JCY, the problem is I have done the research and spoken to the diabetes educator and everything they say is positive. I am not naive enough to believe there are no drawbacks to a pump, was just hoping to hear from someone who actually has one who can tell me about the possible problems or the troubles involved.

Divine Daisy
June 10th, 2014, 05:29 PM
I use a pump lovie and it has liberated me entirely. There are some drawbacks, you can get scaring at your pump site for example but on the whole it has made my life much easier. Be careful you don't fall into bad habits with food, it can be very tempting to do so after watching every **** morsel for so long but the freedom to enjoy the occasional treat is utterly fab so long as you remain aware. The insulin is short acting so you don't have any long acting in your system......when its gone its gone so carry supplies with you.

You can take pump breaks if you need or want to and then go back to it. Some people feel nervous about the pump being in control and it can be hard to get used to trusting it. It can get expensive but all in all I would say...

I love it, take advice from your consultant and give it a try. If it doesn't suit you, you can go back but nothing ventured, nothing gained eh?

ilive2craft2
June 10th, 2014, 05:37 PM
I am a type 2 diabetic, so far controlled with a low dose of metformin. However, a friend of mine was a type 1 diabetic and had a pump for many years and said that it changed her life. I am sure that there are possible complications, just like with any medicine or device, but I think you are doing extra due diligence asking your friends here who might have one what their experiences have been. Nothing better than first hand knowledge of someone who has used one. It may give you more questions to ask so that you can determine if this is really right for you and make a truly informed decision. Good luck to you, whatever you decide to do. Lisa

Midge
June 10th, 2014, 05:43 PM
Beth, I have been a nurse practitioner for 35 years. While diabetes is not my specialization, I have treated many, many people with diabetes. The pumps are beyond wonderful. As Daisy pointed out, a downside is that scarring can develop at the insertion site. But I'm sure you know that you can develop skin problems at injection sites if you don't rotate sites. The pump can literally save your vision and kidneys. A huge body of research demonstrates the benefits of the very short acting insulin the pump delivers. But in Type I diabetes there is no panacea. You must be prepared, as Daisy points out. And you cannot become cavalier about your diet. It's not a license to cheat. But it can be a life saver and a tremendous boost to how you feel day to day. If your HbA1C is trending up and you can't manage it, what do you have to lose?

asta
June 10th, 2014, 06:37 PM
Thanks for all the input, it is comforting knowing there have been no bad stories. I meet with my educator again on Friday have lots of questions but we also start the process of getting one.

asta
June 10th, 2014, 06:40 PM
I use a pump lovie and it has liberated me entirely. There are some drawbacks, you can get scaring at your pump site for example but on the whole it has made my life much easier. Be careful you don't fall into bad habits with food, it can be very tempting to do so after watching every **** morsel for so long but the freedom to enjoy the occasional treat is utterly fab so long as you remain aware. The insulin is short acting so you don't have any long acting in your system......when its gone its gone so carry supplies with you.

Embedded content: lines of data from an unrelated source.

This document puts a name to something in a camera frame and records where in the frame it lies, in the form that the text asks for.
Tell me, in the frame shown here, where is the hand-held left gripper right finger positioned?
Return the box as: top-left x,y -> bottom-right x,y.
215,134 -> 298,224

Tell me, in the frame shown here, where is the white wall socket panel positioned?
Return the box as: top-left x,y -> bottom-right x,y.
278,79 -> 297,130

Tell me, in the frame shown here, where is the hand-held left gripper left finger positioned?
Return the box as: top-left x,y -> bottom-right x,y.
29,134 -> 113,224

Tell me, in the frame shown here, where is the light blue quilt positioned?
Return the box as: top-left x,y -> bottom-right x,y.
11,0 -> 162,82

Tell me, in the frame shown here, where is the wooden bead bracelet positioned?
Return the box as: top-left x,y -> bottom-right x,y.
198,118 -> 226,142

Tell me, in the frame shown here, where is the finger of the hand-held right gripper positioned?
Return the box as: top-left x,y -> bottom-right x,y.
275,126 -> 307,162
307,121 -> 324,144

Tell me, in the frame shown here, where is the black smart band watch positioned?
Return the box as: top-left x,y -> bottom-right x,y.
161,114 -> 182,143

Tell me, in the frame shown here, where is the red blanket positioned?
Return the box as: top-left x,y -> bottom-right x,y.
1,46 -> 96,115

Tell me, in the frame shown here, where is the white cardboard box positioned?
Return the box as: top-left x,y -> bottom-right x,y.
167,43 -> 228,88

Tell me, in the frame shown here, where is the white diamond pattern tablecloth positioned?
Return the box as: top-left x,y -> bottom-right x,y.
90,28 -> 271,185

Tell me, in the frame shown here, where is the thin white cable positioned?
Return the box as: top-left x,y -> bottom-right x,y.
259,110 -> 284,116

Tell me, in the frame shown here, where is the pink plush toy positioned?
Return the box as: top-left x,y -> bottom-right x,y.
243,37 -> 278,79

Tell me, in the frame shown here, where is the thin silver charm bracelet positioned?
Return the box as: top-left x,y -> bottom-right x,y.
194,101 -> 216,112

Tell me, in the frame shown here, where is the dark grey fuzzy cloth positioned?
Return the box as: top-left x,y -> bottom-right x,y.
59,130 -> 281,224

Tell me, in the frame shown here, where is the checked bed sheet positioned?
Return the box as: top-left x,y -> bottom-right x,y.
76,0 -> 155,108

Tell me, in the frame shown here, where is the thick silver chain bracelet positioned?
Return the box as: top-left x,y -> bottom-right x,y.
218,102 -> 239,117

You can take pump breaks if you need or want to and then go back to it. Some people feel nervous about the pump being in control and it can be hard to get used to trusting it. It can get expensive but all in all I would say...

I love it, take advice from your consultant and give it a try. If it doesn't suit you, you can go back but nothing ventured, nothing gained eh?

Daisy my biggest concern right now is sleeping with it, just afraid I will pull in out while tossing and turning, have you had this problem?

Divine Daisy
June 10th, 2014, 09:57 PM
no, never had a problem, actually never thought about it lol.................... wanders off wondering if I should worry...............naaa.